A fatal error was detected on a computer at bus 133 device 0 function 0.

Three devices have similar failures.After checking the logs with the server hardware manufacturer, the hardware of the reply device did not fail. Let upgrade case go to NVIDIA.

After the failure, the device reappears and the driver is lost.

Server model:DELL R740
nvidia-bug-report.log.gz (275 KB)
nvidia-new.tar.gz (259 KB)

It’s truncated, please delete the wall of text, and attach the log as file. Hovering the mouse over an existing post of yours will reveal a paperclip icon.
Furthermore, please describe your problem properly, which error is displayed?


Please enable the nvidia-persistenced to start on boot and check if that resolves the issue.

I just set it up today and turned off pcie_aspm=off. Energy-saving mode. I need to watch it for a while. Thank you.

Persistence was enabled and a failure occurred. Guide the latest graphics card logs, help to see what the problem is

According to the logs, neither the nvidia-persistenced was running nor persistence mode was enabled. Furthermore, no nvidia related error is visible, all 5 T4s are online.

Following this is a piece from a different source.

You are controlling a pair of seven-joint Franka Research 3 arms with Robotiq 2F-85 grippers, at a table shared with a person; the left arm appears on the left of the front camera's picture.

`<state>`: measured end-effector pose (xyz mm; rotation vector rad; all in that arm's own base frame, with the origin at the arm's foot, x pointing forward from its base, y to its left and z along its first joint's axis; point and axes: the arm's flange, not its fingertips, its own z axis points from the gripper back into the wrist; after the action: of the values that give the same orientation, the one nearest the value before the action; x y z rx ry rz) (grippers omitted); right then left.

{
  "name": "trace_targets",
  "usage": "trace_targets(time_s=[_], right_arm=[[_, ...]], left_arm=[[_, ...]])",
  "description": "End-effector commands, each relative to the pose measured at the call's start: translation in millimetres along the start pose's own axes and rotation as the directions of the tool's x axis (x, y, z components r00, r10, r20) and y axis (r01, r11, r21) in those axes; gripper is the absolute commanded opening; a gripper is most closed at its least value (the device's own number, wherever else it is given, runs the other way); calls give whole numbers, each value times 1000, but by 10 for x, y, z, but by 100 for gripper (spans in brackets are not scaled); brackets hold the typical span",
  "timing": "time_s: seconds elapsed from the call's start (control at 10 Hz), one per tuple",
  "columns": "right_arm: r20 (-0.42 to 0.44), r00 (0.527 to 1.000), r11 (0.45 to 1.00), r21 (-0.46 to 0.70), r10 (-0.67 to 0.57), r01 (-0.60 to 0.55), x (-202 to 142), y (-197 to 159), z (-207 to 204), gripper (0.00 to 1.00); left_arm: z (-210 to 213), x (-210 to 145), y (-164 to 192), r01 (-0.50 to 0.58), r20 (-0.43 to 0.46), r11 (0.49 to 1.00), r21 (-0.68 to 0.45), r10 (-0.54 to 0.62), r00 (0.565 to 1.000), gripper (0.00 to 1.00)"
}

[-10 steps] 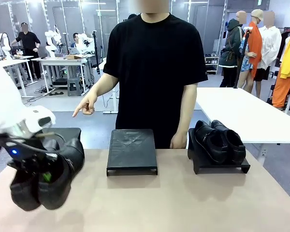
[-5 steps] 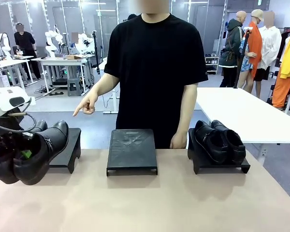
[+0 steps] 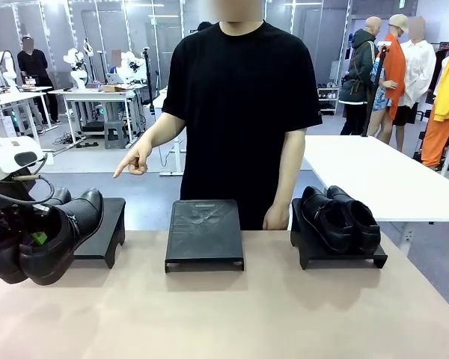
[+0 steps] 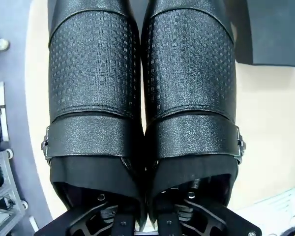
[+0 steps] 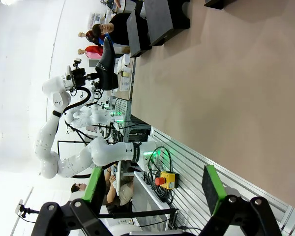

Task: Place the shoes on the stand as instructed by the person.
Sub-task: Pick up another pair of Shoes and place it on the Shoes Stand indicated by the person.

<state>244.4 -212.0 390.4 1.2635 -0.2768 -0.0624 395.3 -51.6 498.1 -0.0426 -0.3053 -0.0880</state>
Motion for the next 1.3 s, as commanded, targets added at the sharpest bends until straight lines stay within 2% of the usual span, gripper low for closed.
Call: trace_targets(time_s=[0.0,0.1,0.5,0.7,0.9,1.2], right_arm=[[-9,1000,1000,2,24,-24,-21,11,15,100],[-9,1000,1000,2,24,-24,-21,11,15,100],[-9,1000,1000,2,24,-24,-21,11,15,100],[-9,1000,1000,2,24,-24,-21,11,15,100],[-9,1000,1000,2,24,-24,-21,11,15,100],[-9,1000,1000,2,24,-24,-21,11,15,100]], left_arm=[[83,11,-12,3,20,1000,0,-3,1000,0],[0,0,0,0,0,1000,0,0,1000,9],[-245,790,236,-3,82,999,38,-1,997,9],[-401,1080,355,-17,87,995,98,8,996,9],[-571,1341,434,22,117,996,81,-31,993,9],[-778,1577,479,28,80,994,105,-36,996,9]])
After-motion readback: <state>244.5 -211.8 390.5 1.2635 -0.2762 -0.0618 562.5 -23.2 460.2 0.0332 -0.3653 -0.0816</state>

I checked the reboot record and found that the device was rebooted once after the change, and the nvidia-persistence enablement was not added to the boot before. Now re-enabled under the observation to see.
Should this be the problem of driving persistence?

Running multiple gpus headless without the persistenced running is not supported and can lead to all kinds of odd behaviour.
I can’t really tell what is happening on your system since there are no errors in the logs.

Okay, thank you. I turn on persistence and see if there’s still a problem.